### Instructions to follow
The lines wanted are those in the data below that include "right".

### Information provided
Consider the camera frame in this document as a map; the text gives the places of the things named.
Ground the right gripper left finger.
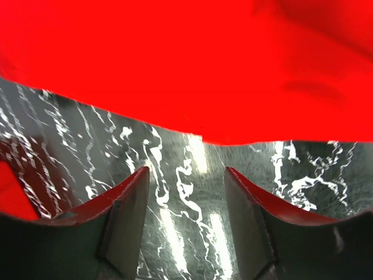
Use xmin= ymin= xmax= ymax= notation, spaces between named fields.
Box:
xmin=1 ymin=166 xmax=150 ymax=279

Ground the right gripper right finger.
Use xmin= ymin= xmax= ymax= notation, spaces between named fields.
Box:
xmin=224 ymin=167 xmax=372 ymax=279

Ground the red t shirt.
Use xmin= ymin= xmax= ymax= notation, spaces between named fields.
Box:
xmin=1 ymin=1 xmax=372 ymax=145

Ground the red plastic bin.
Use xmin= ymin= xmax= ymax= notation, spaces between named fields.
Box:
xmin=0 ymin=162 xmax=39 ymax=221

### Worked solution
Ground the right gripper left finger.
Ground the right gripper right finger.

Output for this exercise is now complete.